Your goal. Quote exactly, and only, the lines of the material below from the line with "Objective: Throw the" through the line with "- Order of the".

Data extracts.
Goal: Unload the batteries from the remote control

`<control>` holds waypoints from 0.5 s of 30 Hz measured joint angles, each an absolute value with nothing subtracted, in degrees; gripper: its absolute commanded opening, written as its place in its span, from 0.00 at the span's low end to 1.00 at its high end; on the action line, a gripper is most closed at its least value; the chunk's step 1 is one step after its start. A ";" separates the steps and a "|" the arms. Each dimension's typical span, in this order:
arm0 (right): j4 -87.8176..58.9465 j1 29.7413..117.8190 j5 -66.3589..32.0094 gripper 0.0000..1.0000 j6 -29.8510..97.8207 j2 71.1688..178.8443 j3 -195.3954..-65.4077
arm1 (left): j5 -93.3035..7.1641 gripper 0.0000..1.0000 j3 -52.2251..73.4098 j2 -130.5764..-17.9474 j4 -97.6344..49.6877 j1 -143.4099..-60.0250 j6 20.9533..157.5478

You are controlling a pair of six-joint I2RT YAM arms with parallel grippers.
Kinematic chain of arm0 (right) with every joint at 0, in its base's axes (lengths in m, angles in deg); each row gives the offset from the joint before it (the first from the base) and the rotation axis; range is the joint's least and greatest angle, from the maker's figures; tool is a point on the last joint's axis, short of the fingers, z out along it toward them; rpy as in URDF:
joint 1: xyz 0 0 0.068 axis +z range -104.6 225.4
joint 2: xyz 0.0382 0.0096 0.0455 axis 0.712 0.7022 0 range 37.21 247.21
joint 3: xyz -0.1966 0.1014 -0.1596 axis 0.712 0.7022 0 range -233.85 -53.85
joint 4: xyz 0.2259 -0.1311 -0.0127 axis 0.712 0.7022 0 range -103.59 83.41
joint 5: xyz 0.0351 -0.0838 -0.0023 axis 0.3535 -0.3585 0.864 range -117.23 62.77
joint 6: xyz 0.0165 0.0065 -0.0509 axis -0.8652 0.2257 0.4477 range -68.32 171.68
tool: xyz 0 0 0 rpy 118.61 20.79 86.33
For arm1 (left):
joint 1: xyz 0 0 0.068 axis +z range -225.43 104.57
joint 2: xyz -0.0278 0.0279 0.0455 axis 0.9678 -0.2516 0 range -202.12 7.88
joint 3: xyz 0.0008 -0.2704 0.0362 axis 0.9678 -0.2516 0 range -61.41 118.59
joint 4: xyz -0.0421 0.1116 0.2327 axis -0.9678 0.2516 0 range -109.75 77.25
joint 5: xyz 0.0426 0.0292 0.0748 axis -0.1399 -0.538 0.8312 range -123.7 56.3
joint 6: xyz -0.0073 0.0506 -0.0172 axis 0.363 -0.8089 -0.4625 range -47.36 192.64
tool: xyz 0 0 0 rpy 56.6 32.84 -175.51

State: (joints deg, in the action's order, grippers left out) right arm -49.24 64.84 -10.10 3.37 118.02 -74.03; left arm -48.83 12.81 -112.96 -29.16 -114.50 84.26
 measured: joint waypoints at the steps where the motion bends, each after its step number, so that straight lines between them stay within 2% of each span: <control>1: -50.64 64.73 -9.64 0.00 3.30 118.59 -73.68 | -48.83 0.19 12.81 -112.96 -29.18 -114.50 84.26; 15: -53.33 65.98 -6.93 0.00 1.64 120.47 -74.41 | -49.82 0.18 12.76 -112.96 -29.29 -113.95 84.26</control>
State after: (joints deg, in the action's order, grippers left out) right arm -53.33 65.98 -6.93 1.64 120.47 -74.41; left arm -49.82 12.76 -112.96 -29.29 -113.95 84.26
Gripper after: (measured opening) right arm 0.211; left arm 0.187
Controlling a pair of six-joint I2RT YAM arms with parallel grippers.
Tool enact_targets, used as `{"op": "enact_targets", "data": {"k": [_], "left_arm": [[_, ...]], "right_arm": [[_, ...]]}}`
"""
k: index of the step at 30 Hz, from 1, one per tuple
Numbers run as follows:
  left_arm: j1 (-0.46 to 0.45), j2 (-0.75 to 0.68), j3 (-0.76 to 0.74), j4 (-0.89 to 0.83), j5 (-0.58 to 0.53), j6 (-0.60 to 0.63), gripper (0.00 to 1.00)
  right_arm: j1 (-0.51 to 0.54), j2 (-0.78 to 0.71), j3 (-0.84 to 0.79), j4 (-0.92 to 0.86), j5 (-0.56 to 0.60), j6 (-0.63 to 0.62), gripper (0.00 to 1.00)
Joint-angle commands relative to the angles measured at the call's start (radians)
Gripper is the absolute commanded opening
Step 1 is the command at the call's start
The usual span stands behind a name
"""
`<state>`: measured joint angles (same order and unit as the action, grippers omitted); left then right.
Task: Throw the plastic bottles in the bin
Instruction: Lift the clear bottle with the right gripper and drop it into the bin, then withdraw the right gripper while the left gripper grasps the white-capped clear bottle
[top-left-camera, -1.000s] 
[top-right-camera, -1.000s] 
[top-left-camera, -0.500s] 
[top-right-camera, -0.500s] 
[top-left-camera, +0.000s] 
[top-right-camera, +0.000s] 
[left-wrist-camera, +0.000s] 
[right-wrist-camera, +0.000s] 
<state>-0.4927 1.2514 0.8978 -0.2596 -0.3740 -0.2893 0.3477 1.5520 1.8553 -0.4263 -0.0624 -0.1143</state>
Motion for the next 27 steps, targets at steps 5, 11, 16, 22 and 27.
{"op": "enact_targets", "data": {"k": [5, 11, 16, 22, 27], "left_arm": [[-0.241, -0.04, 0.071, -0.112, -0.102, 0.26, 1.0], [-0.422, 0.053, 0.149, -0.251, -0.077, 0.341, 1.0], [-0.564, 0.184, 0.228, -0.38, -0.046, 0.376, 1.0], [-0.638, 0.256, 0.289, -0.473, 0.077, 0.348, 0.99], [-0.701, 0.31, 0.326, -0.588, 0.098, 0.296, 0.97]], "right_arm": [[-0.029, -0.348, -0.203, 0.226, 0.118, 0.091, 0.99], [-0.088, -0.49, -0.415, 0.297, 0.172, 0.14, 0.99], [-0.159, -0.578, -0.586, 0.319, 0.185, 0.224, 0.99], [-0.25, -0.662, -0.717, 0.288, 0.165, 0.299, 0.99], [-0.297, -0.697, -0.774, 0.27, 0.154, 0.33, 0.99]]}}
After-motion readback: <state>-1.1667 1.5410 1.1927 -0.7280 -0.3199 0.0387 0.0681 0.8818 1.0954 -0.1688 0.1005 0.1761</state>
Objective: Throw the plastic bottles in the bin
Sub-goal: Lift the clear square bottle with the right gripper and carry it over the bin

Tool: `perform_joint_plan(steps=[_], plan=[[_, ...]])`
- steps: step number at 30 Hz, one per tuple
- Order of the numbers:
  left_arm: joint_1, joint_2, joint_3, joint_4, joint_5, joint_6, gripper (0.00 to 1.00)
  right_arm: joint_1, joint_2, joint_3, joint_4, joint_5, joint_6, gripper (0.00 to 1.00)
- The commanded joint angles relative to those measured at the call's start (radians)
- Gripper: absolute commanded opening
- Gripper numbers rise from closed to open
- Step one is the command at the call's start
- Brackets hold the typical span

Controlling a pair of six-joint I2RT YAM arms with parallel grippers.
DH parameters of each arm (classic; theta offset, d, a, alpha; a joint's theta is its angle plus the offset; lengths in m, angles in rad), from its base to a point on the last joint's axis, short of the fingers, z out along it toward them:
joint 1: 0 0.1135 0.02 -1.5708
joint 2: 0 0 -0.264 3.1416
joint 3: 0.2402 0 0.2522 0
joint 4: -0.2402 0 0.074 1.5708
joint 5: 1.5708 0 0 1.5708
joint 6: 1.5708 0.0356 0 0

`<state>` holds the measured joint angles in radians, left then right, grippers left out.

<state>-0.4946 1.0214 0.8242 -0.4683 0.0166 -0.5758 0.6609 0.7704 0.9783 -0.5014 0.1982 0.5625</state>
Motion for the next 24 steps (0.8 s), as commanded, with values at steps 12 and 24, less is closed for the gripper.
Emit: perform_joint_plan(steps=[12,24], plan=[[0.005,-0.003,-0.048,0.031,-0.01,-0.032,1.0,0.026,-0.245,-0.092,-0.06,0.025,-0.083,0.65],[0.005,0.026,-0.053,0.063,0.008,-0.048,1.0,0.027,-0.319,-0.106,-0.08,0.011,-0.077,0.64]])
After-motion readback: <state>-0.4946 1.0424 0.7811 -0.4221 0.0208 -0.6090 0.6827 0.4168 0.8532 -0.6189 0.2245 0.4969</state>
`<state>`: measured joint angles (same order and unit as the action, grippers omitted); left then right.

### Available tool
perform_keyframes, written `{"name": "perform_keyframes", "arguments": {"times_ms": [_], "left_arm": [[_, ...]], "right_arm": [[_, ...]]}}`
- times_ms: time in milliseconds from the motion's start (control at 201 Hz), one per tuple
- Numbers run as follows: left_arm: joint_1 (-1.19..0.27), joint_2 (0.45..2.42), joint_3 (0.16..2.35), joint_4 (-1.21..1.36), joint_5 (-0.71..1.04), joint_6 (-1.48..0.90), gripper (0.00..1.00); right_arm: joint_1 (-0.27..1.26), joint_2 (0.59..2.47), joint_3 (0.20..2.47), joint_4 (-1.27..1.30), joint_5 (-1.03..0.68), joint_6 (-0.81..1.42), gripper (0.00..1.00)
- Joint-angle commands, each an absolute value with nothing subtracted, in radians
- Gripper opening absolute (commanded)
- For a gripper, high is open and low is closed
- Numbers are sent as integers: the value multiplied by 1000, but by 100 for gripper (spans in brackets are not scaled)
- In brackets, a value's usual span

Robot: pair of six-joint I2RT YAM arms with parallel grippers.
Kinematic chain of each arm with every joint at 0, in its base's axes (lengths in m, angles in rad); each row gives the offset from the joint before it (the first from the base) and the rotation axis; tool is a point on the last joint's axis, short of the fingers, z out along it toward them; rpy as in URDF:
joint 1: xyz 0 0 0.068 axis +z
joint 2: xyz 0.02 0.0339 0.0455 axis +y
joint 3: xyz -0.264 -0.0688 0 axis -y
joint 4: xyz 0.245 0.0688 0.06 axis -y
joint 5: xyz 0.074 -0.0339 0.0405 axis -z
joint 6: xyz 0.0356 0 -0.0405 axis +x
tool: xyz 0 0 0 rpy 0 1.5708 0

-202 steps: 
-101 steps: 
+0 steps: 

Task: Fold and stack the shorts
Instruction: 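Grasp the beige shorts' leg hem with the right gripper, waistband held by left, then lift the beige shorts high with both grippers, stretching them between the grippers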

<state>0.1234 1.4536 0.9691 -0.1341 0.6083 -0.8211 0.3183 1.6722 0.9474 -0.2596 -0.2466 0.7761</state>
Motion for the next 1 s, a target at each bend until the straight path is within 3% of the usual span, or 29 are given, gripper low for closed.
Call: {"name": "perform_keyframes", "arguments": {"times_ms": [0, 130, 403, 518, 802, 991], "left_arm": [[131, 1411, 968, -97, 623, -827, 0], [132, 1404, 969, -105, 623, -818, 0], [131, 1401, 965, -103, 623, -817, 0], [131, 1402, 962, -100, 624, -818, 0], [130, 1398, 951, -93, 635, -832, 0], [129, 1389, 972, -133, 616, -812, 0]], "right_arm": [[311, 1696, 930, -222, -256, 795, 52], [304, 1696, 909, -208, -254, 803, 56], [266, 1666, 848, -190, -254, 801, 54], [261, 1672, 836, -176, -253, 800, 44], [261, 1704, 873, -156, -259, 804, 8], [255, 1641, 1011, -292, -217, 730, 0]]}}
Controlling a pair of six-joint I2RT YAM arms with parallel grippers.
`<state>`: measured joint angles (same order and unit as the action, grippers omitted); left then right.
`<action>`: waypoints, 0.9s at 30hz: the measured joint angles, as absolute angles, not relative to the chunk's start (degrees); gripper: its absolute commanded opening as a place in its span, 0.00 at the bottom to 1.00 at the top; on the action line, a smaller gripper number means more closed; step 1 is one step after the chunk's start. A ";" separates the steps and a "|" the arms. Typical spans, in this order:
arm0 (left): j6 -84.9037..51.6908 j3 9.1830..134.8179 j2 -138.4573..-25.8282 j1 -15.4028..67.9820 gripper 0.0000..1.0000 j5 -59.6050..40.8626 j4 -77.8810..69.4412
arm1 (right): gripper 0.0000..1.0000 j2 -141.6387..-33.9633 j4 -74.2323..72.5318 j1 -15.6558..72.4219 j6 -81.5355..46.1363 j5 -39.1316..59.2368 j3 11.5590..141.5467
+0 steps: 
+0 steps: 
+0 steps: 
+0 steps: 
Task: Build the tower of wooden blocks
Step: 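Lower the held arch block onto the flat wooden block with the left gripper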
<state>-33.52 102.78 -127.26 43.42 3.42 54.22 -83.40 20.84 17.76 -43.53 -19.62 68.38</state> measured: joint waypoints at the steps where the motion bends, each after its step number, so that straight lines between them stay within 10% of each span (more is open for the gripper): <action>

Task result.
Objective: Throw the plastic bottles in the bin
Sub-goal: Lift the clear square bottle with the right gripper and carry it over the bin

Tool: `perform_joint_plan(steps=[_], plan=[[_, ...]])`
- steps: step number at 30 Hz, one per tuple
- Order of the numbers:

There is no more to add to the answer.